REPUBLIKA.CO.ID, JAKARTA -- Pemerintah diminta untuk meninjau ulang sejumlah peraturan yang dianggap justru menyulitkan pelaku usaha perikanan. Alasannya, Kementerian Kelautan dan Perikanan (KKP) selama ini justru dinilai mengeluarkan kebijakan yang mematikan perekonomian para nelayan di sejumlah daerah. Setidaknya 30 Asosiasi lantas berkumpul untuk menyatakan kekecewaannya atas kinerja KKP selama ini.
Beberapa peraturan yang dinilai mematikan perekonomian nelayan di antaranya adalah Peraturan Menteri Kelautan dan Perikanan (Permen KP0 nomor 56 tahun 2014 tentang Penghentian Sementara atau Moratorium Perizinan Usaha Perikanan Tangkap serta Permen KP nomor 57 tahun 2014 yang melarang operasi alih muat atau transshipment di tengah laut.
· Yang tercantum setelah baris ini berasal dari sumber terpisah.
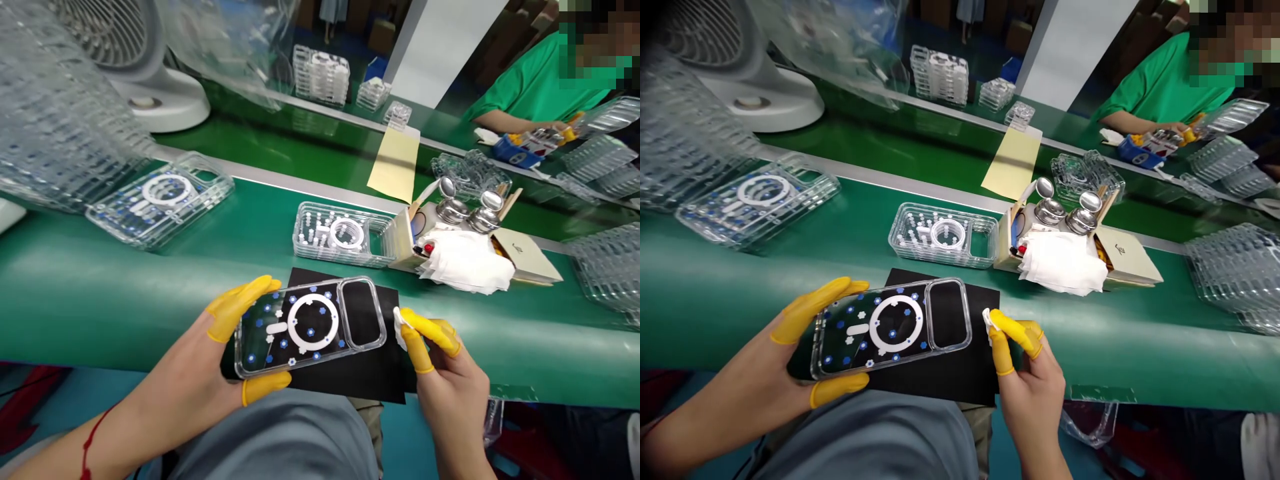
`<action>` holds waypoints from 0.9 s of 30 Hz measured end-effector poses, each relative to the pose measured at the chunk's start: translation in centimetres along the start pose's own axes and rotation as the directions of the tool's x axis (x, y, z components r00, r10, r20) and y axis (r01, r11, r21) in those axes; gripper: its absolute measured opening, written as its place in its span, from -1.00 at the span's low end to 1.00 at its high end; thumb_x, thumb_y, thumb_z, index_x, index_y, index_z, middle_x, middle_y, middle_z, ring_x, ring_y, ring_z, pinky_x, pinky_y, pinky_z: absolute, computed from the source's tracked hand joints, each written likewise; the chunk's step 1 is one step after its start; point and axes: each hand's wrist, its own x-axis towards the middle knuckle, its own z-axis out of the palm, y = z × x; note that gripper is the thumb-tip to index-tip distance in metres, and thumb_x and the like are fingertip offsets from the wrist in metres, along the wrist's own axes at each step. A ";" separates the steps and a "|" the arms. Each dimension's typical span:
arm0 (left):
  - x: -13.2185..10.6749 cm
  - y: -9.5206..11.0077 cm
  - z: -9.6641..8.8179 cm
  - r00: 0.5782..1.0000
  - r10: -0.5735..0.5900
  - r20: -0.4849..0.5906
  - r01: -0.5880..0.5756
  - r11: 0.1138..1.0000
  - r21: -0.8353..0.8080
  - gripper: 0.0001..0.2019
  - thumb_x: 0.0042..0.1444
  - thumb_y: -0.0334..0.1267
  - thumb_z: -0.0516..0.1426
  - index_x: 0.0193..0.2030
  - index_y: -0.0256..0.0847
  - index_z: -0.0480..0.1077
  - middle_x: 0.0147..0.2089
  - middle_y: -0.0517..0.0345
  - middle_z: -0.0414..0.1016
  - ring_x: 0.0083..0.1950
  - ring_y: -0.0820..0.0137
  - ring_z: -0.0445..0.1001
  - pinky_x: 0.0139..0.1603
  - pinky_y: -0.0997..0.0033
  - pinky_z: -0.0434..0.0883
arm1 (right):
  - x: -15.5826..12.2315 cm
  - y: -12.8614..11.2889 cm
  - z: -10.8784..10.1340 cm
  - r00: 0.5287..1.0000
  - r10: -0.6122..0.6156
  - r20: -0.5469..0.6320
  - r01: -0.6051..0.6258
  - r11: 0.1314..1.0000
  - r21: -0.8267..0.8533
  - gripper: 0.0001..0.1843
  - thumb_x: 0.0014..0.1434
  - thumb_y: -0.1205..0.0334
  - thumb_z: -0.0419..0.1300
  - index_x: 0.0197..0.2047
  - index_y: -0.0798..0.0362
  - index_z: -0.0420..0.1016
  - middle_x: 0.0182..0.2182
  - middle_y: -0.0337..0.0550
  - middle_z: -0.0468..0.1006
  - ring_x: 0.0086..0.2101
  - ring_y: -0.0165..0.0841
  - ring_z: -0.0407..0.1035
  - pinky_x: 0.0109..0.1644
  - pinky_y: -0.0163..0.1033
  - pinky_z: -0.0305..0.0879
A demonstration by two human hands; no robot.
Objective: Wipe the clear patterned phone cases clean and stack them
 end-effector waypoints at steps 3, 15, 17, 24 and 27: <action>0.2 0.4 -0.3 0.998 0.067 0.017 -0.068 0.997 0.024 -0.11 0.30 0.13 0.28 0.61 0.09 -0.09 0.44 -0.01 0.39 0.40 0.04 0.45 0.46 0.01 0.42 | 0.2 1.1 1.1 1.000 0.025 0.019 -0.027 0.997 0.072 -0.87 0.28 0.20 0.40 -0.09 -0.10 0.74 -0.21 -0.23 0.72 -0.27 -0.29 0.62 -0.18 -0.24 0.51; 0.8 0.5 -0.8 0.988 0.138 0.063 -0.142 0.988 0.068 -0.14 0.30 0.20 0.25 0.56 -0.04 -0.03 0.44 -0.12 0.39 0.44 0.03 0.42 0.48 0.08 0.38 | 1.1 0.5 2.2 0.999 -0.010 0.048 0.008 0.999 0.037 -0.85 0.32 0.18 0.35 -0.06 -0.12 0.74 -0.20 -0.24 0.72 -0.22 -0.32 0.61 -0.09 -0.28 0.46; 0.8 0.5 -0.8 0.991 0.123 0.056 -0.127 0.990 0.061 -0.12 0.29 0.19 0.27 0.57 -0.01 -0.04 0.44 -0.09 0.40 0.44 0.04 0.42 0.49 0.09 0.37 | 1.2 0.2 2.3 0.998 -0.044 0.044 0.044 0.999 -0.008 -0.84 0.33 0.20 0.34 -0.07 -0.11 0.74 -0.21 -0.24 0.72 -0.24 -0.33 0.60 -0.10 -0.29 0.46; 1.5 1.5 -1.3 0.990 0.128 0.054 -0.129 0.992 0.010 0.05 0.20 0.03 0.40 0.61 -0.05 -0.15 0.52 -0.17 0.30 0.51 0.03 0.34 0.54 0.06 0.30 | 1.1 0.4 2.6 0.995 0.100 -0.018 -0.101 0.992 -0.078 -0.74 0.27 0.01 0.34 -0.09 -0.08 0.77 -0.20 -0.17 0.72 -0.21 -0.24 0.60 -0.11 -0.23 0.42; 1.6 1.9 -1.2 0.992 0.111 0.062 -0.112 0.994 0.012 0.14 0.13 -0.04 0.45 0.63 -0.08 -0.21 0.56 -0.21 0.23 0.53 0.01 0.30 0.54 0.05 0.30 | 1.1 0.3 2.8 0.975 0.215 -0.048 -0.219 0.970 -0.102 -0.62 0.20 -0.13 0.34 -0.10 -0.06 0.77 -0.22 -0.16 0.70 -0.24 -0.21 0.59 -0.16 -0.20 0.40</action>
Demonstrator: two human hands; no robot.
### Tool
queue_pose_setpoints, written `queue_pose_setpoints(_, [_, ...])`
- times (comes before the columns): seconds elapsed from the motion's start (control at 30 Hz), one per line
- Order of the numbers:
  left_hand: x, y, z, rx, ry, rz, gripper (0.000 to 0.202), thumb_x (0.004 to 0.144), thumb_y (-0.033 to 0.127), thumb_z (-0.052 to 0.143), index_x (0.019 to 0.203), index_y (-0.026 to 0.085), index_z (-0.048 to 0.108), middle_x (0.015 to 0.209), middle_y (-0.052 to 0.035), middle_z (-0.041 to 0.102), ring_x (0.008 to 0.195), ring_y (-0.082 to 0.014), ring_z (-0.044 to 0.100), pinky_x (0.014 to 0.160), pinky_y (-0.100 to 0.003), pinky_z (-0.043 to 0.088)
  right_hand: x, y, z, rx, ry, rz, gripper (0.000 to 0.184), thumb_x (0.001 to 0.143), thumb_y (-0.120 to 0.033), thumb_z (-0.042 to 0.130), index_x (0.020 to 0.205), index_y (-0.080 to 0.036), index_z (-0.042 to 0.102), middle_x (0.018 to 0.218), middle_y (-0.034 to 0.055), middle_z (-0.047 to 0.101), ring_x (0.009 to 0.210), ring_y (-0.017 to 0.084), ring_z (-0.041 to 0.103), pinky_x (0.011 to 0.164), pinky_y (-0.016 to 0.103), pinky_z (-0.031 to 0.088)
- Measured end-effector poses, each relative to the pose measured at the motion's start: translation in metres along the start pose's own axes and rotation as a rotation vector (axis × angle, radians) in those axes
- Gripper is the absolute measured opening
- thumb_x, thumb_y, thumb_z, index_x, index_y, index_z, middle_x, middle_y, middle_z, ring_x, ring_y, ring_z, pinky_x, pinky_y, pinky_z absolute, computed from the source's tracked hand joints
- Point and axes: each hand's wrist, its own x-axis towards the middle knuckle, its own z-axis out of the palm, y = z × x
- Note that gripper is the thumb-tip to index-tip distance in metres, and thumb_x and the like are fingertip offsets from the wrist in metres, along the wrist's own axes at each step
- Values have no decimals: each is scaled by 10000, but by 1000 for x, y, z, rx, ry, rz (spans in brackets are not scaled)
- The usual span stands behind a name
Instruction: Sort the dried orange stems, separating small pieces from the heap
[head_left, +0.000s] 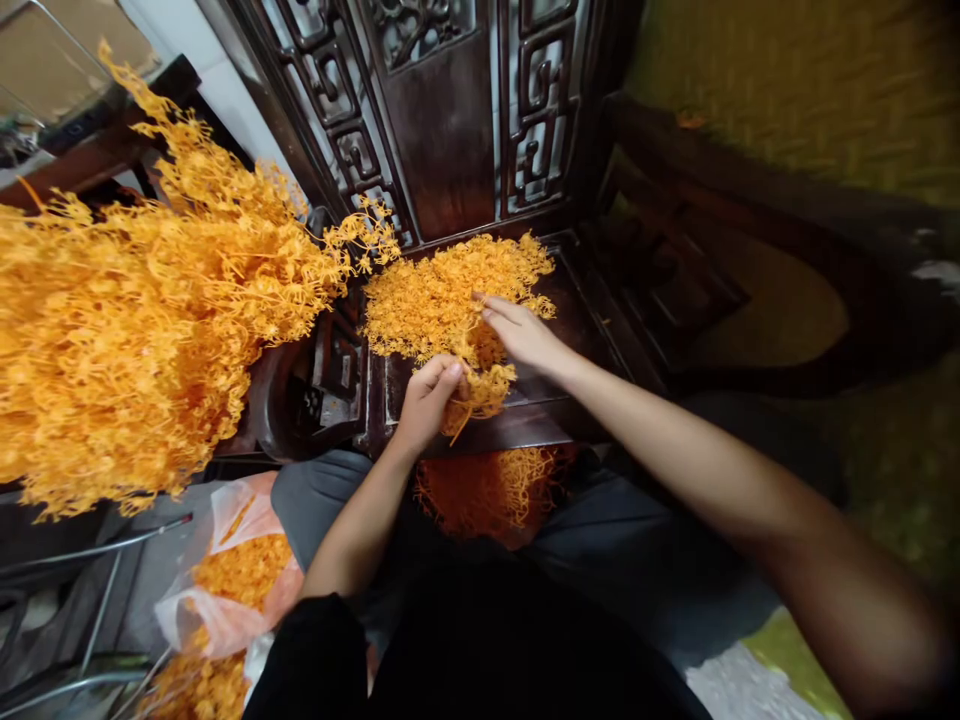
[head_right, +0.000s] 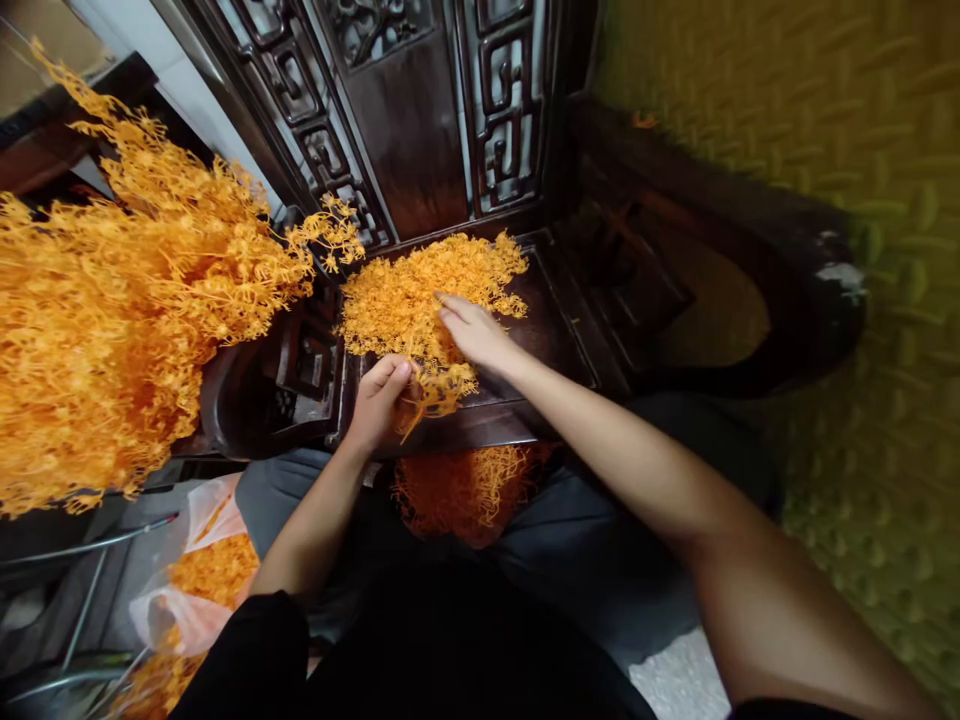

Tak hanya itu, beleid lain yang ikut digugat adalah Permen KP nomor 1 tahun 2015 tentang Penangkapan Lobster, Kepiting, dan Rajungan, serta Permen KP nomor 2 tahun 2015 yang isinya melarang penggunaan alat tangkap ikan berupa pukat hela dan pukat tarik.
Ketua Umum Asosiasi Industri Pengalengan Ikan Indonesia Adi Surya mengambil contoh, dampak nyata peraturan yang dikeluarkan oleh pemerintah bisa dilihat di Bitung, Sulawesi Utara. Ia mengatakan, industri ikan tuna cakalang di Bitung terseok-seok menghadapi dampak dari berbagai Permen yang dirilis oleh KKP. Akibat larangan kapal pengangkut ikan eks-asing serta larangan alih muatan di tengah laut, Bitung kehilangan 40 persen pasokan yang membuat akhirnya banyak industri yang tutup warung. Akibatnya, tidak sedikit yang melakukan pemutusan hubungan kerja terhadap karyawannya.
"Kita tidak melihat dari mana kapal itu karena buat kita yang penting ada ikan masuk untuk penuhi kebutuhan pabrik. Begitu aturan menteri berjalan, ikan tidak masuk Bitung," ujar Adi saat konferensi pers bersama asosiasi perikanan lainnya, awal pekan ini.
Akibatnya, kata dia, Bitung yang sebelumya dikenal sebagai daerah pengekspor ikan justru saat ini mau tak mau mengimpor ikan. Adi juga menambahkan, efek buruk yang harus siap dihadapi oleh pemerintah serta rakyat akibat beleid yang dijalankan selama ini adalah hilangnya pasar perikanan di luar negeri yang sebelumnya dipasok dari Indonesia.
"Kita terancam diserbu asing, adanya PHK, serta kehilangan devisa," kata Adi.
Menanggapi protes sejumlah asosiasi, Menteri KKP Susi Pudjiastuti menegaskan tetap akan melanjutkan kebijakannya dalam menata industri perikanan nasional, khususnya terkait pemberantasan penangkapan ikan ilegal. Susi mengaku, kebijakannya akan berdampak buruk pada kalangan perikanan tertentu akibat praktik yang dijalankan selama ini memang menyalahi aturan. Namun, ia justru meminta pelaku industri perikanan untuk menyesuaikan diri dengan aturan yang ada sehingga bisnis bisa berjalan baik tanpa berbenturan dengan peraturan.
"Saya pahami para pemilik kapal yang terpaksa berhenti karena alat tangkap (tidak sesuai). Ya ganti lah sesuai dengan aturan pemerintah. Kami hanya ingin pastikan sumber daya ini tetap lestari diambil dengan baik. Kecuali kalau PDB tumbuh menurun. Kalau policy hanya kena beberapa kelompok, kami mau selamatkan rakyat banyak dong, tidak hanya kelompok tertentu," kata Susi, Kamis (17/3).
Susi lantas melanjutkan, pihaknya mencatat bahwa pelaku industri perikanan yang menjalankan bisnisnya sesuai dengan peraturan yang ia tetapkan justru mengalami peningkatan produksi secara pesat. Ia mencontohkan, kapal penangkap ikan di Muara Baru yang masih beroperasi dengan alat tangkap yang sesuai bisa mendapat ikan hasil tangkapan dua kali lipat dari biasanya. Alasannya, kapal yang sebelumnya menangkap dengan alat tangkap yang dilarang kini tidak beroperasi.
"Mereka jalankan dengan kapal mereka yang benar. Kalau asosiasi ini kapalnya besar-besar," kata Susi.